En lugar de ahondar en esas reflexiones, Brunetti los llevó a un bar situado a mano izquierda y pidió al camarero
prosecco
para cuatro. Cuando llegó el vino, prescindiendo de brindis, bebieron y dejaron las copas en el mostrador con suspiros de alivio.

—¿Y bien? —preguntó Vianello, y nadie imaginó que la pregunta se refería a la calidad del vino.

—Todo muy balsámico —dijo Paola—, muy sentido y beatífico.

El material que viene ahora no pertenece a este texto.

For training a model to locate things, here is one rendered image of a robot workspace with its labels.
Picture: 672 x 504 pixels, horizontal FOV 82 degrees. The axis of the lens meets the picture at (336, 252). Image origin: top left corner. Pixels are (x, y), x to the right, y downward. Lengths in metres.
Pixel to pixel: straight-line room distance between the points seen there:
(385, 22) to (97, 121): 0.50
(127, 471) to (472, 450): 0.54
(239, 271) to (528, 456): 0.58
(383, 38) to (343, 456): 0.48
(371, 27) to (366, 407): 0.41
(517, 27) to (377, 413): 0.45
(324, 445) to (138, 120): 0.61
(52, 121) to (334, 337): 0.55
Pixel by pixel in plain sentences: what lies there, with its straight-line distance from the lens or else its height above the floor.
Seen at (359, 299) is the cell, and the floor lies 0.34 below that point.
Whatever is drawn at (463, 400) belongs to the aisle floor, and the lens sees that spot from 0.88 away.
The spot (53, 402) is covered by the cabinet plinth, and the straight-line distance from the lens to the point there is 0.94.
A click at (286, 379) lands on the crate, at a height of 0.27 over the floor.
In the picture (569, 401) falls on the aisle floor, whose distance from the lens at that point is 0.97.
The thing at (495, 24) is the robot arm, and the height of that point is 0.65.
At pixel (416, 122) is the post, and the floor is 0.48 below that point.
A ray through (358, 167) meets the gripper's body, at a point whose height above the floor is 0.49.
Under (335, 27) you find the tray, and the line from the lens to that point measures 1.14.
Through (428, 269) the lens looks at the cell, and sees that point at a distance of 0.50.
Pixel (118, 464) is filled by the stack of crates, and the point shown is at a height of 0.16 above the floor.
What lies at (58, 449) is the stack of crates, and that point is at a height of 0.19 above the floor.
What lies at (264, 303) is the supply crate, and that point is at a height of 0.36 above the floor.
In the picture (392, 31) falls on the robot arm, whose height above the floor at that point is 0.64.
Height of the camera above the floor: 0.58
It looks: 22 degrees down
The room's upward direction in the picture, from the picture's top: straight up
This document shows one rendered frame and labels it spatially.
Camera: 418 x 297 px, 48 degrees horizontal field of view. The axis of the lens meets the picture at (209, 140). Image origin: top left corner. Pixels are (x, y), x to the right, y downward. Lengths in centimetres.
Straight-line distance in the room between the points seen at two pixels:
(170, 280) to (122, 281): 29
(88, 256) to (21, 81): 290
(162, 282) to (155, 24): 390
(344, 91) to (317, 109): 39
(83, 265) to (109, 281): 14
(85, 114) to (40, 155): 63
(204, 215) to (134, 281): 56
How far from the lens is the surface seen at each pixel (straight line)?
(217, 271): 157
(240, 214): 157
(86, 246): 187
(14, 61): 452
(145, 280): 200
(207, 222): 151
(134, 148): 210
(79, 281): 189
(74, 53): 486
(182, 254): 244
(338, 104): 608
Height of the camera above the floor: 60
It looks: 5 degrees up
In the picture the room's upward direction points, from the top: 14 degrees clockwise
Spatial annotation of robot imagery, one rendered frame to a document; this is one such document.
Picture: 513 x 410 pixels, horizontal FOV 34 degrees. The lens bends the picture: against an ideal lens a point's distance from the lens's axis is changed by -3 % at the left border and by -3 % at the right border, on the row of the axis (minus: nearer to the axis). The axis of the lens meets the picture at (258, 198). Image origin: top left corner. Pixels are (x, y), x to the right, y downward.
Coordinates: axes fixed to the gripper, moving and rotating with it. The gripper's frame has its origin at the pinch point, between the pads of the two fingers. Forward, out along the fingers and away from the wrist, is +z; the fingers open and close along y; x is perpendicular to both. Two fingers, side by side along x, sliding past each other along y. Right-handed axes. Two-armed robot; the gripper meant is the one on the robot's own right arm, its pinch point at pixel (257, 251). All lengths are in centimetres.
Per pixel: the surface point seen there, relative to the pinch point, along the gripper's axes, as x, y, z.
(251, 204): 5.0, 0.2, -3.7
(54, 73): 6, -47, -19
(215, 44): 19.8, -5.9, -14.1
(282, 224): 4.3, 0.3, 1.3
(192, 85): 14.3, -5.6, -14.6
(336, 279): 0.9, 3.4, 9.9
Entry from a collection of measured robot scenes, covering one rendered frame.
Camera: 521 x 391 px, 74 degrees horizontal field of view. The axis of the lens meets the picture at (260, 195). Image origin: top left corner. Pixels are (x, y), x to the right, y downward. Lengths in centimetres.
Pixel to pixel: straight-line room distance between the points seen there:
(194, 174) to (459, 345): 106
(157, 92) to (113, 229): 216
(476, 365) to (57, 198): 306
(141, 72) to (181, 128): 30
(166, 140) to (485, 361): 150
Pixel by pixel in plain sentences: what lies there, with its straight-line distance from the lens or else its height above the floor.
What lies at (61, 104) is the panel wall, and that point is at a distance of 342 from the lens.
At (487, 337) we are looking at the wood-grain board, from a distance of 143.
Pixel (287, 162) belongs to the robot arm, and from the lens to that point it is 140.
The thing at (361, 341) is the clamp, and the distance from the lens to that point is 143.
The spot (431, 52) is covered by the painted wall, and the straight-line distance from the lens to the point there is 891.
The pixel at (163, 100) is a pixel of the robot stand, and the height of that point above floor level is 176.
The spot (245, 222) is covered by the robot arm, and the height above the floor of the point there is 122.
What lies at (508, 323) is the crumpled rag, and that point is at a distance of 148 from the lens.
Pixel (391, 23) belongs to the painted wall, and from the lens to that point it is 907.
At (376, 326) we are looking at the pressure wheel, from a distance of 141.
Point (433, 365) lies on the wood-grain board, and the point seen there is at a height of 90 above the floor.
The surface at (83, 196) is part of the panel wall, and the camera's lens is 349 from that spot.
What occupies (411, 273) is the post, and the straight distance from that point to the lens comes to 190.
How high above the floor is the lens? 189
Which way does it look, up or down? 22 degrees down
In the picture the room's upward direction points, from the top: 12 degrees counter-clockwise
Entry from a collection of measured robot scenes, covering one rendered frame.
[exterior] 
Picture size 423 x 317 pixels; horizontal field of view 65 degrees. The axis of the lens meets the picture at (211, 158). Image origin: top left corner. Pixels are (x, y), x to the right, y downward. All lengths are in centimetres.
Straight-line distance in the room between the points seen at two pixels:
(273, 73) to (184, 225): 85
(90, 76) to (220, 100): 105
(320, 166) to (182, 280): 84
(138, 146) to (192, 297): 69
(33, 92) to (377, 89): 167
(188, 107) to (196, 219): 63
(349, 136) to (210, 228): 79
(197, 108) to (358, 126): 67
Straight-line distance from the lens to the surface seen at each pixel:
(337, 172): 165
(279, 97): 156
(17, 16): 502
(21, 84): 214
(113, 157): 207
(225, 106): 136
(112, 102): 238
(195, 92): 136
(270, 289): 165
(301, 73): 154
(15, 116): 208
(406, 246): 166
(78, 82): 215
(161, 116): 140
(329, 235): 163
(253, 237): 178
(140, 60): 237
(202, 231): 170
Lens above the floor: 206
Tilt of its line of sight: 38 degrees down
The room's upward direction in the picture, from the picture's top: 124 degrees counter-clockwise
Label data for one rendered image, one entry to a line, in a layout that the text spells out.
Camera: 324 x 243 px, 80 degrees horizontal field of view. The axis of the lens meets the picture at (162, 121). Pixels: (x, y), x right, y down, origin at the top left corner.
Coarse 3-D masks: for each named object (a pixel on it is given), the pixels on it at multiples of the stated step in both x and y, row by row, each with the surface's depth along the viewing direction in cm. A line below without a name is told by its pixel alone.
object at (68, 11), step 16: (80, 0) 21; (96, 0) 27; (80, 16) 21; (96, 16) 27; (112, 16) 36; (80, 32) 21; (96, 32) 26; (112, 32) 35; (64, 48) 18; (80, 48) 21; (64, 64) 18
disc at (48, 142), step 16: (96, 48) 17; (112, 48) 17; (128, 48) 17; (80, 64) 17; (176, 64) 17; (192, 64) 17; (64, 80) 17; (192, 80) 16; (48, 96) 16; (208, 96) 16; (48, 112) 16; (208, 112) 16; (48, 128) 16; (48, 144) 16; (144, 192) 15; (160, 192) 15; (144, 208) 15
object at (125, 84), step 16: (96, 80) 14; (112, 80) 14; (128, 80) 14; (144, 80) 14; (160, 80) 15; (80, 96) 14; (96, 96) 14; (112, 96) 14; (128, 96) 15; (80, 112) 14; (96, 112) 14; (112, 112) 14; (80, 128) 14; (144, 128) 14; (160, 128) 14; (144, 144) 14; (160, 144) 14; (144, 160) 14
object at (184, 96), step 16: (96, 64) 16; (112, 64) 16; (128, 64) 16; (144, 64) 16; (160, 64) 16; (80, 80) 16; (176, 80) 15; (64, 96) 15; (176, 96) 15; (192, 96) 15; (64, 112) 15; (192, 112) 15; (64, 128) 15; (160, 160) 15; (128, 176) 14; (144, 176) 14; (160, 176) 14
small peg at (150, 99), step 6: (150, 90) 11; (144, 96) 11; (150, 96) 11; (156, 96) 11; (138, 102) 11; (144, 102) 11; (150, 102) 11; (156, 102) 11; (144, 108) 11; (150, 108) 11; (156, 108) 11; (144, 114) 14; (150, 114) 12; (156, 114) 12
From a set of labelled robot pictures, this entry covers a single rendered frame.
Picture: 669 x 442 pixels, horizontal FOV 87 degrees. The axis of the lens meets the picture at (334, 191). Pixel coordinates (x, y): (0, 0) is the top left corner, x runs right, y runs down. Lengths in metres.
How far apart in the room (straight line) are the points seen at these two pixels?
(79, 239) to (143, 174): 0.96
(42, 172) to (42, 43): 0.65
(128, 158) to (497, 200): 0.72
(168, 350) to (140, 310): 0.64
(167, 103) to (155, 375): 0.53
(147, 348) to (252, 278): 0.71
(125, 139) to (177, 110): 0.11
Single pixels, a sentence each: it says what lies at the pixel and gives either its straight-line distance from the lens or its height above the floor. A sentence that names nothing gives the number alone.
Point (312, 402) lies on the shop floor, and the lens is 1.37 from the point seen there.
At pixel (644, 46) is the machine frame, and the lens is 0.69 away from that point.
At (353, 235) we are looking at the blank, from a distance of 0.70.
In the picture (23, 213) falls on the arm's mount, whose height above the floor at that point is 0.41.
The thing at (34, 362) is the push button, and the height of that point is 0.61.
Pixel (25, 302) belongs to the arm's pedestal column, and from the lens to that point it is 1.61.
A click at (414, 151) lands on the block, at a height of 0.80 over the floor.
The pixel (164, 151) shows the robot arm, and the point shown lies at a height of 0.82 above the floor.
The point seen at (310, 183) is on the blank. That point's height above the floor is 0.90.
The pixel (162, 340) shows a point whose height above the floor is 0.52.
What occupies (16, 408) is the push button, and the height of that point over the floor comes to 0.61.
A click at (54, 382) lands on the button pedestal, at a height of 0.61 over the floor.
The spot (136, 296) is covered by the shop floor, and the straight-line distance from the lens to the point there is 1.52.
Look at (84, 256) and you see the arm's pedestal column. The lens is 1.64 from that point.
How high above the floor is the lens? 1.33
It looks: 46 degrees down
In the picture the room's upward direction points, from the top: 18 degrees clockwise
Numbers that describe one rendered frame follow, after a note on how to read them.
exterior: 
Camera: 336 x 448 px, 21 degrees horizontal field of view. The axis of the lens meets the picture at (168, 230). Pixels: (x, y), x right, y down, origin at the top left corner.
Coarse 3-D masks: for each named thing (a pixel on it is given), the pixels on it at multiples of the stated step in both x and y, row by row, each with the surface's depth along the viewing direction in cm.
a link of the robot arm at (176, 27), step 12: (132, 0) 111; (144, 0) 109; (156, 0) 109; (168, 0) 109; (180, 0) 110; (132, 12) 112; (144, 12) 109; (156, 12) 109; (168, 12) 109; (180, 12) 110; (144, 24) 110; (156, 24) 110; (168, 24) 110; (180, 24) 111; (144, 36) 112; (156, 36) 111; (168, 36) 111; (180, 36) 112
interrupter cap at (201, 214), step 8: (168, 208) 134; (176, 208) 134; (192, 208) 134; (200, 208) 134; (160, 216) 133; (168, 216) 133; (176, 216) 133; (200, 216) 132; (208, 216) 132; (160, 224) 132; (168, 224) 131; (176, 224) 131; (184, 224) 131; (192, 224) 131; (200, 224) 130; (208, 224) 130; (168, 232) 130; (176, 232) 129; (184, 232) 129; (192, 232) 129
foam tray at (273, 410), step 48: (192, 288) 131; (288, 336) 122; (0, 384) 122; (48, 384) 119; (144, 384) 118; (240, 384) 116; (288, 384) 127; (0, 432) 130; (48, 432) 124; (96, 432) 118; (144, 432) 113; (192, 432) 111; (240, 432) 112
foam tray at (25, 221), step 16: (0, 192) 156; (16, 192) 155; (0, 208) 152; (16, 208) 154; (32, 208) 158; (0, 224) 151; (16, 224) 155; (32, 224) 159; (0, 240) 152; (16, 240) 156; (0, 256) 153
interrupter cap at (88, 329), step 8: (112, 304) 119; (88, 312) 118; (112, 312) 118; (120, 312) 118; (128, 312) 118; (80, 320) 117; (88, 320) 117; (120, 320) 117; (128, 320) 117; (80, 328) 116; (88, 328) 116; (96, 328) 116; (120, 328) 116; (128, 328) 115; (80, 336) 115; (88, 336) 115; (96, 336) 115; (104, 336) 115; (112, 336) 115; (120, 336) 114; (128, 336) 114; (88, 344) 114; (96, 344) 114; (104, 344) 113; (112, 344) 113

—Positivo y reconfortante —agregó Nadia—. No ha criticado a nadie, no ha hablado del pecado y sus consecuencias. Todo muy elevado.

—Dickens tiene un predicador —dijo Paola—, en
Casa desolada
, me parece. —Cerró los ojos de un modo que a Brunetti le era familiar de antiguo. Casi le parecía verla buscar en los miles de páginas almacenadas en su memoria. Ella abrió los ojos—. Ahora no recuerdo el nombre, pero lo que importa es que tiene subyugada a la esposa de Snagsby, el letrado, por lo que es invitado permanente en su mesa, donde no hace más que verter perogrulladas y hacer preguntas retóricas sobre la virtud y la religión. El pobre Snagsby no desea otra cosa que clavarle una estaca en el corazón, pero su mujer lo tiene tan dominado que ni siquiera se ha dado cuenta de ese deseo.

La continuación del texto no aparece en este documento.